As an adult she continues to practice her craft, continually exploring new concepts, visions, and ideas, and taking every opportunity to expand her knowledge of the world. She eventually returned to acting—after a fashion—becoming a narrator reading stories aloud to other people, where she gets to play all the parts.
Career and Projects
In 2009 Goldeen began attending genre conventions, exhibiting in the World Fantasy Art Show and becoming a fixture in the AnthroCon Dealer’s Room. In 2011 she took Goldeen Ogawa as her professional name in honor of her mother, with whom she works closely in the production of her books. In 2012 she launched her indie press, Heliopause Productions, and has been self-publishing ever since. In this time she produced her Year of the God-Fox webcomic and the Adventures of Bouragner Felpz, Professor Odd, and Driving Arcana books. In 2020 she released her first novel, Lucena in the House of Madgrin. Since 2017 she has run a Patreon where she shares in-depth breakdowns of her paintings, scans from her private sketchbook, and excerpts of her latest writing. Her work has been featured on the cover of independent newspapers as well as convention art shows, and her books are distributed globally through Amazon, Apple Books and Kobo.
Style and Themes
Goldeen works primarily with traditional media, favoring colored pencil, watercolor, graphite pencil, and brush pen. A self-taught artist, she developed her skills by practical application and studying the art of those she most admired. Her illustration style varies in order to serve the story, ranging from realism to cartoonish and sometimes combining them in the same picture. Her favorite subjects include animals and the natural world—usually with some fantastic element added.
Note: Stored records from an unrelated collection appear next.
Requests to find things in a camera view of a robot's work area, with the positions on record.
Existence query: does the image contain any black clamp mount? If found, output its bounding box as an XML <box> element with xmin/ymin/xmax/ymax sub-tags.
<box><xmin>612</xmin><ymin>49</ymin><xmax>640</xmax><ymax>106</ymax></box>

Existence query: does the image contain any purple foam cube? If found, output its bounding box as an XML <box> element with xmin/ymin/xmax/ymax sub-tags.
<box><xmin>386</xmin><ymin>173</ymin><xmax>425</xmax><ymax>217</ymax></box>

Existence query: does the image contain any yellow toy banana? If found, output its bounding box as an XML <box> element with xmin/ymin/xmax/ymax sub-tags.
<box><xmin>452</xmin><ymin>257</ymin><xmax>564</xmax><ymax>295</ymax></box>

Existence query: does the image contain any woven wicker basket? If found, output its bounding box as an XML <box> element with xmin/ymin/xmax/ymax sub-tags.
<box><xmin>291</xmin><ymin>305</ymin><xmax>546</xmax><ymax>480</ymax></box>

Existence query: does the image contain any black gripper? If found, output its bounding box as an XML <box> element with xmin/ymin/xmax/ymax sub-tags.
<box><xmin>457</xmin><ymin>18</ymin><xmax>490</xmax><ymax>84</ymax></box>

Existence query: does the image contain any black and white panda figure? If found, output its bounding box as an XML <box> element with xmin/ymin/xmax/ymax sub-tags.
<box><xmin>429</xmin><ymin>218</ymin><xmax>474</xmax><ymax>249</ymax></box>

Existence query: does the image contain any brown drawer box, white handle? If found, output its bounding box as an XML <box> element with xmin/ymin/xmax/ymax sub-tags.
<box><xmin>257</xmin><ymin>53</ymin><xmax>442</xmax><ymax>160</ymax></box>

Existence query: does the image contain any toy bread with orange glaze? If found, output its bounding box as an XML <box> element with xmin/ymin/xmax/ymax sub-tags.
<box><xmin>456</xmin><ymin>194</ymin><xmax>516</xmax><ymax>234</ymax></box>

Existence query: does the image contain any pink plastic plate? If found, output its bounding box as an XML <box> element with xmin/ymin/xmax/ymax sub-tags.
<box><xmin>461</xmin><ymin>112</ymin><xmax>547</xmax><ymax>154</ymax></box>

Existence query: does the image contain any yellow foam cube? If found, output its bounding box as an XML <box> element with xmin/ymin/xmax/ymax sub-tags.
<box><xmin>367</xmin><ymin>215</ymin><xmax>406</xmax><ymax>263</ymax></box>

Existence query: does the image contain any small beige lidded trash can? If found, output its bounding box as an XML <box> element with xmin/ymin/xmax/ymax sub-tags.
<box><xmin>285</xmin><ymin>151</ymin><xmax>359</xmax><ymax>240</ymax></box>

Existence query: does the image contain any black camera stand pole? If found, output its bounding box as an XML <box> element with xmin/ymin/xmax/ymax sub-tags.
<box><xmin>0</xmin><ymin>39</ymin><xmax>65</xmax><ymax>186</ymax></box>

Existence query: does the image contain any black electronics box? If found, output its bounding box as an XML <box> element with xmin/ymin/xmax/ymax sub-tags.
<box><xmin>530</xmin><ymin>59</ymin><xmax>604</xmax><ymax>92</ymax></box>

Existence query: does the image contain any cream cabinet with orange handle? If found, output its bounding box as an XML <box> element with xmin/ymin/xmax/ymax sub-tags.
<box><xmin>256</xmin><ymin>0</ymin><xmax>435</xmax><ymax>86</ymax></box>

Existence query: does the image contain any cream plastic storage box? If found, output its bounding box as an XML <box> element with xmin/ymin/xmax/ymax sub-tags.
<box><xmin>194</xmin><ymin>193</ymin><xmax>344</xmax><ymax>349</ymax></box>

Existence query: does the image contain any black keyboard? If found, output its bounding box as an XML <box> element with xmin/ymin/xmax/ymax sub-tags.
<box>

Thematically she enjoys depicting scenes that are suggestive of a story and bridge the gap between reality and imagination. In addition to Gurney, Barklem, Watterson, Takahashi and Miyazaki, she finds inspiration in the work of the classic painters Diego Velásquez and Vincent van Gogh, and contemporary artists Trina Schart Hyman, Charles Vess, John Picacio, Ursula Vernon, Balaa, and Tran Nguyen.
Goldeen’s stories all have some fantasy or speculative element, but they range from cozy detective mysteries (Bouragner Felpz) to wild and colorful action-adventures (Professor Odd) to dark, textured explorations of humanity (Driving Arcana). In keeping with her initial goal of writing parts she would like to play, Goldeen’s work often centers around characters with mixed attributes, or those not typically seen in a leading role. Although her work features characters of diverse backgrounds, body types, genders, religions and sexualities (and sometimes species), her stories are mostly concerned with exploring the similarities between different people, and finding ways forward through compassion, patience, mutual understanding and tolerance. Alongside Diana Wynne Jones, Goldeen’s writing has been influenced by the work of Robert Graves, Astrid Lindgren, James Thurber, Susanna Clarke, Neal Stephenson, Ursula K. Le Guin and Terry Pratchett.
Personal Life
When she is not creating art and stories, Goldeen enjoys mountain biking, swimming, and practicing kettlebells, hiking with her dog, eating froyo and cuddling her cat. She has volunteered with the staff of AnthroCon and is known in the furry fandom as Rhondi the Volcano Chimera. In her hometown of Bend, Oregon, she is a part-time lifeguard and year-round bike commuter.